In [None]:
# This notebook contains the code for a classifier on the CIFAR-10 dataset.
# The classifier is a convolutional neural network built primarily using tools from the PyTorch library.
#
# I have organized this notebook as follows:
#
# PREPARATION CELL 1: Importing libraries and packages
# PREPARATION CELL 2: Transformation chain for converting the CIFAR-10 dataset
# PREPARATION CELL 3: Downloading and converting the CIFAR-10 dataset
# PREPARATION CELL 4: Iterators for loading images from the training and test sets
# PREPARATION CELL 5: Convolution neural network architecture
# PREPARATION CELL 6: Loss and optimization functions
#    TRAINING CELL  : Training the network on the CIFAR-10 training set
#     TESTING CELL 1: Matching test images one batch at a time
#     TESTING CELL 2: Computing the network's overall matching accuracy
#     Testing CELL 3: Computing the network's per-class matching accuracy
#
# The notebook is organized so that the training session occurs after the necessary
# preparations have been executed and is followed by three separate tests that each measure
# the trained network's accuracy.
# I have provided commentary throughout this notebook, and I would be happy to discuss my approach
# to this assignment further.

In [None]:
## PREPARATION CELL 1
## Imports all libraries and packages used in this notebook

# PyTorch
import torch
import torch.nn.functional as F
from torch import nn
from torch.utils.data import DataLoader
from torch import optim
import torchvision
from torchvision import transforms
from torchvision.datasets import CIFAR10

# Matplotlib
import matplotlib.pyplot as plt

# Numpy
import numpy as np

In [None]:
## PREPARATION CELL 2
## Prepares a chain of transformations to convert the CIFAR-10 dataset into tensors of normalized values

cifar10transform = transforms.Compose(
    
            [
                # Transformation 1:
                # Convert PIL image data with shape (Height x Width x Channel) and integer values [0, 255] 
                # into tensors with shape (Channel x Height x Width) and float values [0.0, 1.0]
                transforms.ToTensor(),
                
                # Transformation 2:
                # Normalize the values of the converted CIFAR-10 dataset 
                transforms.Normalize((0.4914, 0.4822, 0.4465), (0.2023, 0.1994, 0.2010))
            ]
)

# Additional comments:
# The means and standard deviations I used for normalization were found online.
# I used these values again for the unnormalization.

In [None]:
## PREPARATION CELL 3
## Downloads and converts the training and test sets of the CIFAR-10 dataset for use in the Convolution Neural Network

# Both sets are saved in a folder 'data' in the notebook's directory
  # (is there a way to create a folder in the directory from within a notebook using Python?)
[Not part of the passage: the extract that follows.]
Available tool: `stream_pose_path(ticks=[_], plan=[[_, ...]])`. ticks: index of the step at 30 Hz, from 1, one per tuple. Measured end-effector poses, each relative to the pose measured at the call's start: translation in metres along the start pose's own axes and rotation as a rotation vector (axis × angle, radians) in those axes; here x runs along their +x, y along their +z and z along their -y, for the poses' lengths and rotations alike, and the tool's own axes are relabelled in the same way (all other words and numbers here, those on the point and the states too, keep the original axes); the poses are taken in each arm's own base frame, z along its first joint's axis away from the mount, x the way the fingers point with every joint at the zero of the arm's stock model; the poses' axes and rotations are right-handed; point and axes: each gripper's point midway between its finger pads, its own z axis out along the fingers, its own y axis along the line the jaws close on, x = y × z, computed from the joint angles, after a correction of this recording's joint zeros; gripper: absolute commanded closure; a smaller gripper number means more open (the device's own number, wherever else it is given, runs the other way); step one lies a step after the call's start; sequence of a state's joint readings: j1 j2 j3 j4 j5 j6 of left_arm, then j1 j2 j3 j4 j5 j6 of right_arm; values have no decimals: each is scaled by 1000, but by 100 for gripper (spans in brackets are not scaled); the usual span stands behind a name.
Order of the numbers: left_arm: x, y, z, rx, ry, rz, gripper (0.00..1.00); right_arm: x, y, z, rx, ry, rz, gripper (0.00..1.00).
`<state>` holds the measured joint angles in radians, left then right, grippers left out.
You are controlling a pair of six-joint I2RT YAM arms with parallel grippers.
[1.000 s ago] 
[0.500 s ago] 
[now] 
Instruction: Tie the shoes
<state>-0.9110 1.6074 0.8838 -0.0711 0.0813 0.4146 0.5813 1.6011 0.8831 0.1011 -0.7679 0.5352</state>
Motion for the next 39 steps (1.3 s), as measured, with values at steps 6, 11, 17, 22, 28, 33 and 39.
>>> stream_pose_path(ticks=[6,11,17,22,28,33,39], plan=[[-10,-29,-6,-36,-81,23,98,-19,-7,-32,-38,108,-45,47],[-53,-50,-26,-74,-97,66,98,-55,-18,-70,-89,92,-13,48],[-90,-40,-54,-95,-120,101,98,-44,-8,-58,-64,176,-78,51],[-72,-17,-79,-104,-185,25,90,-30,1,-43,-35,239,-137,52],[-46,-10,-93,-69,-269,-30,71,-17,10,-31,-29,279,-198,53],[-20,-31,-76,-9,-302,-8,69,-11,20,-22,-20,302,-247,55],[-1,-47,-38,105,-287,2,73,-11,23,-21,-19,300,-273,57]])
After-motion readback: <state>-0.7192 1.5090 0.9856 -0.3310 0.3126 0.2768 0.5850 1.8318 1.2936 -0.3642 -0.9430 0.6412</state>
# Downloads, transforms, and stores the CIFAR-10 training set
trainingset = CIFAR10(root='./data', train=True, download=True, transform=cifar10transform)

# Downloads, transforms, and stores the CIFAR-10 test set
testset = CIFAR10(root='./data', train=False, download=True, transform=cifar10transform)

# Defines a list of the 10 classes of images in the CIFAR-10 dataset, indexed 0-9
# airplane (0), automobile (1), bird (2), cat (3), deer (4), dog (5), frog (6), horse (7), ship (8), truck (9)
classes = ('airplane', 'automobile', 'bird', 'cat', 'deer', 'dog', 'frog', 'horse', 'ship', 'truck')

# Additional comments:
# Later on in the training and testing sections, the term 'labels' becomes somewhat interchangeable with the indices 
# of the classes of images in the CIFAR-10 dataset.

In [None]:
## PREPARATION CELL 4
## Prepares iterators for the training and test datasets

# Defines an iterator that returns images from the training set in randomly selected batches of 4, w/o replacement
# Will feed images to the network during training
trainingloader = DataLoader(trainingset, batch_size=4, shuffle=True)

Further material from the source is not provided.